• Source data:

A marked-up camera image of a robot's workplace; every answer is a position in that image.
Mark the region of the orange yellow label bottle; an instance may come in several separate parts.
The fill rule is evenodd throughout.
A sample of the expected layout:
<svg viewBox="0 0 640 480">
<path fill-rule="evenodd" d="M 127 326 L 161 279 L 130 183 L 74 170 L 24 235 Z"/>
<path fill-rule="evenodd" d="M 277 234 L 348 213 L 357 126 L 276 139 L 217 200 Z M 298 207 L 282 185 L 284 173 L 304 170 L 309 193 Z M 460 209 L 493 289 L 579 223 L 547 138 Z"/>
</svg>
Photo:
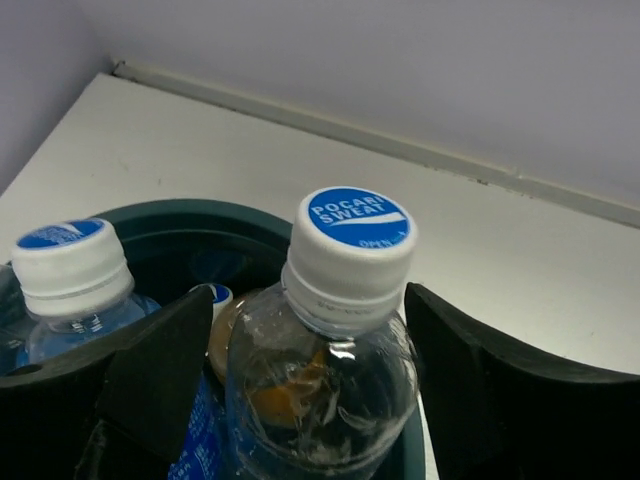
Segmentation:
<svg viewBox="0 0 640 480">
<path fill-rule="evenodd" d="M 231 290 L 223 285 L 212 284 L 212 287 L 215 289 L 215 298 L 207 356 L 216 378 L 224 385 L 228 345 L 236 317 L 241 307 L 261 290 L 253 289 L 235 297 Z"/>
</svg>

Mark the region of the blue label white cap bottle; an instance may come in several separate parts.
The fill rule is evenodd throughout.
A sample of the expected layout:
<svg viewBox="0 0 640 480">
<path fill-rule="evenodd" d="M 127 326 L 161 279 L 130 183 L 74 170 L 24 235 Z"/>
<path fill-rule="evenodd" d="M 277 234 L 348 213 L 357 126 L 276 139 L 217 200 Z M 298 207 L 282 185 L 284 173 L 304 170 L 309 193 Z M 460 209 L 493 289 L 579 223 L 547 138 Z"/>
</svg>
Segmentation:
<svg viewBox="0 0 640 480">
<path fill-rule="evenodd" d="M 115 227 L 101 218 L 32 230 L 11 250 L 22 305 L 1 300 L 1 374 L 53 358 L 160 309 L 134 292 Z"/>
</svg>

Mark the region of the clear bottle sideways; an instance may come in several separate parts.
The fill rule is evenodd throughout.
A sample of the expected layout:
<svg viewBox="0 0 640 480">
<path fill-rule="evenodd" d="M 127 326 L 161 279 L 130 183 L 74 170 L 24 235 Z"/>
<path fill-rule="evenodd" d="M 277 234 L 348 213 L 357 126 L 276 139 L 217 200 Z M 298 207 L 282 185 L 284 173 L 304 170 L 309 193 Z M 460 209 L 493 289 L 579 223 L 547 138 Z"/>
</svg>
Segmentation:
<svg viewBox="0 0 640 480">
<path fill-rule="evenodd" d="M 298 206 L 279 280 L 240 309 L 226 412 L 235 479 L 369 479 L 412 415 L 416 352 L 399 309 L 410 214 L 334 186 Z"/>
</svg>

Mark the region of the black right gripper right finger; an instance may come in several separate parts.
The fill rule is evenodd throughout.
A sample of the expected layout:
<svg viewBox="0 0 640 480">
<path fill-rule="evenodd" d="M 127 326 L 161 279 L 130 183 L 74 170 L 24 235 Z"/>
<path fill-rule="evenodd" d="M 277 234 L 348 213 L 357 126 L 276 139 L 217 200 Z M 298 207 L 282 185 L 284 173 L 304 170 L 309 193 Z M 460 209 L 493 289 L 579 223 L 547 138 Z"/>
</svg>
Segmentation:
<svg viewBox="0 0 640 480">
<path fill-rule="evenodd" d="M 636 479 L 639 377 L 547 353 L 408 284 L 442 479 Z"/>
</svg>

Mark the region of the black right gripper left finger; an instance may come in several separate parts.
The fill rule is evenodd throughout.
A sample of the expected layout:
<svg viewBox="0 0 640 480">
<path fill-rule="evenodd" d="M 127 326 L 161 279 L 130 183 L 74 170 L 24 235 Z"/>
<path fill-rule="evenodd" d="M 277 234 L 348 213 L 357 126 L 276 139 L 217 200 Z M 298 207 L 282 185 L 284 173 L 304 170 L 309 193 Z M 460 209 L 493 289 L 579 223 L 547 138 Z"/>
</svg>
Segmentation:
<svg viewBox="0 0 640 480">
<path fill-rule="evenodd" d="M 26 440 L 37 479 L 168 479 L 205 368 L 213 294 L 151 315 L 1 379 L 1 439 Z"/>
</svg>

• Brief:
For every line of the material that holds the word "instance", make a copy.

• Answer box:
Mark the region of the orange yellow label bottle; an instance may come in several separate parts.
Mark the region of the blue label white cap bottle; an instance may come in several separate parts.
Mark the region of the clear bottle sideways; an instance may come in several separate parts.
Mark the region of the black right gripper right finger; an instance may come in several separate parts.
Mark the region of the black right gripper left finger; an instance may come in several separate parts.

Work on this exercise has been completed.